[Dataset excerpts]
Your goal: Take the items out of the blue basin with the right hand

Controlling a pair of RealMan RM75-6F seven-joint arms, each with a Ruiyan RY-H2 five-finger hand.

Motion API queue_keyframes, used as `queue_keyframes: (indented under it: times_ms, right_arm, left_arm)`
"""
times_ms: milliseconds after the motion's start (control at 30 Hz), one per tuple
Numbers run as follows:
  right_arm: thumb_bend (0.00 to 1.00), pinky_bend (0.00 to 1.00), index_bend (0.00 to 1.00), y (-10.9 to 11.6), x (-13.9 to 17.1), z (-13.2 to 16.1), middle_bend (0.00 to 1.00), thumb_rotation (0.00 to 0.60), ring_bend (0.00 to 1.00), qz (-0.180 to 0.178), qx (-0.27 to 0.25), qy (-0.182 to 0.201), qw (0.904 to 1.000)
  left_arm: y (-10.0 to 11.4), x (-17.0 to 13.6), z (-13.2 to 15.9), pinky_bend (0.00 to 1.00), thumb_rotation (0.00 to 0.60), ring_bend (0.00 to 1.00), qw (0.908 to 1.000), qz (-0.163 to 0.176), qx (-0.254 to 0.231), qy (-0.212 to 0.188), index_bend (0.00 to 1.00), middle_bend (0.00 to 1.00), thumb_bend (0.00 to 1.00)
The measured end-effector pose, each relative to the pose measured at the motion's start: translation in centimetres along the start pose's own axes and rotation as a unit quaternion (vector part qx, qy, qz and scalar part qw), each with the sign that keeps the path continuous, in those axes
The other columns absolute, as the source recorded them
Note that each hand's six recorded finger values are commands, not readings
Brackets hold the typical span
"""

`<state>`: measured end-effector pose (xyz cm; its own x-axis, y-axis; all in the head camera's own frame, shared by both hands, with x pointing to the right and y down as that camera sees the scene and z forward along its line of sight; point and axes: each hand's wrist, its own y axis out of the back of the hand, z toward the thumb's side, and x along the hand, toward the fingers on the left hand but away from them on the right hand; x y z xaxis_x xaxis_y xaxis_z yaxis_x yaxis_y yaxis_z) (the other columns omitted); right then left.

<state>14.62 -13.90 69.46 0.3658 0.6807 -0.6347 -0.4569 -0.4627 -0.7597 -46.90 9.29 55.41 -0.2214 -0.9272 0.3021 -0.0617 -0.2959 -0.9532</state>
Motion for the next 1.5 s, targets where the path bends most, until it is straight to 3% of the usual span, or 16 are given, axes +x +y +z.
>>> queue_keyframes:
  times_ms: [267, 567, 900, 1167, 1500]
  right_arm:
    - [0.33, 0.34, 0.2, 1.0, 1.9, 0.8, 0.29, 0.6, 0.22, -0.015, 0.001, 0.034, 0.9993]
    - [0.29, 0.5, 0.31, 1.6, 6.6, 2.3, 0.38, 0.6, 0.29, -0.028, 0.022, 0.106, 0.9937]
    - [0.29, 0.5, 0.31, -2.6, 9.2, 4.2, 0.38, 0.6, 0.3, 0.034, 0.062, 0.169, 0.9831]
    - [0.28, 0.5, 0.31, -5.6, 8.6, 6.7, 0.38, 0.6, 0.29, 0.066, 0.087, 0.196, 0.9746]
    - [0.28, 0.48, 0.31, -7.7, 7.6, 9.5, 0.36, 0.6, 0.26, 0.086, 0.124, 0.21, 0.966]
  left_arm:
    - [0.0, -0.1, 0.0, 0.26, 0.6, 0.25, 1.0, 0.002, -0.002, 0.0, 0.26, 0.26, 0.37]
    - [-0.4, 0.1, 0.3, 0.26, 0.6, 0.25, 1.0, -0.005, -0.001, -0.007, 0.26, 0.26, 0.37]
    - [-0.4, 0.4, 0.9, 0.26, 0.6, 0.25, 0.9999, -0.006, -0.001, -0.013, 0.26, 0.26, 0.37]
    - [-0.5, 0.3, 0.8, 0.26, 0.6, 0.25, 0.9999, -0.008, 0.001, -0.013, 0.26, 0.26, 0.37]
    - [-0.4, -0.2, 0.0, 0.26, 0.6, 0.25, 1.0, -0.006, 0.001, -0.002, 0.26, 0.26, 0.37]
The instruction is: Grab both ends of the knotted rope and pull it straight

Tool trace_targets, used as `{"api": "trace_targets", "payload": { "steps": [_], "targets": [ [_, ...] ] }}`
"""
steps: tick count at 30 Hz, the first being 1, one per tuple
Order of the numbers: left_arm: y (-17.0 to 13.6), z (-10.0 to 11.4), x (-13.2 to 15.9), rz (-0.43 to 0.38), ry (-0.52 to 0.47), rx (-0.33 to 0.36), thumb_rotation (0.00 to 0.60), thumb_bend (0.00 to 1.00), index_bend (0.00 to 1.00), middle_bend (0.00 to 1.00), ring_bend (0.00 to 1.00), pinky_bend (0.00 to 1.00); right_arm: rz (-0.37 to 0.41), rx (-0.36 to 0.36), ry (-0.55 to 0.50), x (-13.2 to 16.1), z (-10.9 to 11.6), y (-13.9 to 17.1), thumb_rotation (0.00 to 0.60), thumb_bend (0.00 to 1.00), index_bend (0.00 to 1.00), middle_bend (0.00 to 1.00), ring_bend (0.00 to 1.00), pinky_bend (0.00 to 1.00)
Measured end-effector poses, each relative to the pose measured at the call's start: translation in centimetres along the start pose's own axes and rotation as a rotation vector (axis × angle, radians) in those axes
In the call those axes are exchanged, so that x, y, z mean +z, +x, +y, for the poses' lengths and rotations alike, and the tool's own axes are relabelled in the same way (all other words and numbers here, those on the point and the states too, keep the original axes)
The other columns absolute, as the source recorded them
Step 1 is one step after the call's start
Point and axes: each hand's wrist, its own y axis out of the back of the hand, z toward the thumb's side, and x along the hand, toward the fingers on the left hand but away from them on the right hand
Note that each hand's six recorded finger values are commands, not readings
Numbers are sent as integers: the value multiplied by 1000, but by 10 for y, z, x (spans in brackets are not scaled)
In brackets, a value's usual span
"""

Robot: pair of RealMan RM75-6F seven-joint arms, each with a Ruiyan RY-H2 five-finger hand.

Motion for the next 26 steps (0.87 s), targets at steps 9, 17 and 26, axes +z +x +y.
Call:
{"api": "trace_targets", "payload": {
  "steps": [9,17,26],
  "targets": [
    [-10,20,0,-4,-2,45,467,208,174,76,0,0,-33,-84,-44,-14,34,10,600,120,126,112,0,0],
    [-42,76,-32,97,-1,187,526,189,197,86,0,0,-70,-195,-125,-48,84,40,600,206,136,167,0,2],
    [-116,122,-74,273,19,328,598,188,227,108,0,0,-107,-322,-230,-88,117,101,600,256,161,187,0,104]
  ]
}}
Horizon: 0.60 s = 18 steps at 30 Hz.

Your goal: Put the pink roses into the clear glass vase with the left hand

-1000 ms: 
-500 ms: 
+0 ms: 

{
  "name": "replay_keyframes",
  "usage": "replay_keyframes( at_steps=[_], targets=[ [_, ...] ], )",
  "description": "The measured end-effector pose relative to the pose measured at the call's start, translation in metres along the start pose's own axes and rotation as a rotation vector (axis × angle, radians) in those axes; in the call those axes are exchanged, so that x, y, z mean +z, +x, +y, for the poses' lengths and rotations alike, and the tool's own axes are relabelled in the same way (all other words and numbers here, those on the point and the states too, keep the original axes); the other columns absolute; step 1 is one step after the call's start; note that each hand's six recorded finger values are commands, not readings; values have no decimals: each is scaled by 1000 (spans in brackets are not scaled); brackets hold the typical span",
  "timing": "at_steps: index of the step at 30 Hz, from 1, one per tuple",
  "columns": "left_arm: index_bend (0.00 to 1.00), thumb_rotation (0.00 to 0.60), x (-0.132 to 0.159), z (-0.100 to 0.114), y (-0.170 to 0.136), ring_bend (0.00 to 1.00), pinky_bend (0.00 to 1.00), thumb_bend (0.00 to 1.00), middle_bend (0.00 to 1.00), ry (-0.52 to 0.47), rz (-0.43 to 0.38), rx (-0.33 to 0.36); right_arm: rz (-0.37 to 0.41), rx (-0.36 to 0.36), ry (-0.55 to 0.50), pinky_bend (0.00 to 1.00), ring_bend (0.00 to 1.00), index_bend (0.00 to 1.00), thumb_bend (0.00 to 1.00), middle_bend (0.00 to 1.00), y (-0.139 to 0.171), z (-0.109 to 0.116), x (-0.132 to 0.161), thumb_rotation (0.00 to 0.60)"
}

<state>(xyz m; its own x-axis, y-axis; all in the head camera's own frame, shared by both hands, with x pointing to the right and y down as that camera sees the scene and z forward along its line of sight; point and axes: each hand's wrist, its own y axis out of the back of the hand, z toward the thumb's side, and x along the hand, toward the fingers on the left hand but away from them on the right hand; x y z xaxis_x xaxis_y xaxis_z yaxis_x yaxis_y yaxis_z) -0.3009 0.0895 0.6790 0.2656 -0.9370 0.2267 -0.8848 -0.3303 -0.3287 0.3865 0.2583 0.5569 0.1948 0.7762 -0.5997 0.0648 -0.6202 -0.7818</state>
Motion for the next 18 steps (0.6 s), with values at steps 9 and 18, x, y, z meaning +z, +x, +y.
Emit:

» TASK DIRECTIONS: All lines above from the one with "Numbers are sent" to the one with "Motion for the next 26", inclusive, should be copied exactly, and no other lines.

» YOUR SOLUTION:
Numbers are sent as integers: the value multiplied by 1000, but by 10 for y, z, x (spans in brackets are not scaled)
In brackets, a value's usual span
"""

Robot: pair of RealMan RM75-6F seven-joint arms, each with a Ruiyan RY-H2 five-finger hand.

Motion for the next 26 steps (0.87 s), targets at steps 9, 17 and 26, axes +z +x +y.

What this exercise required is now done.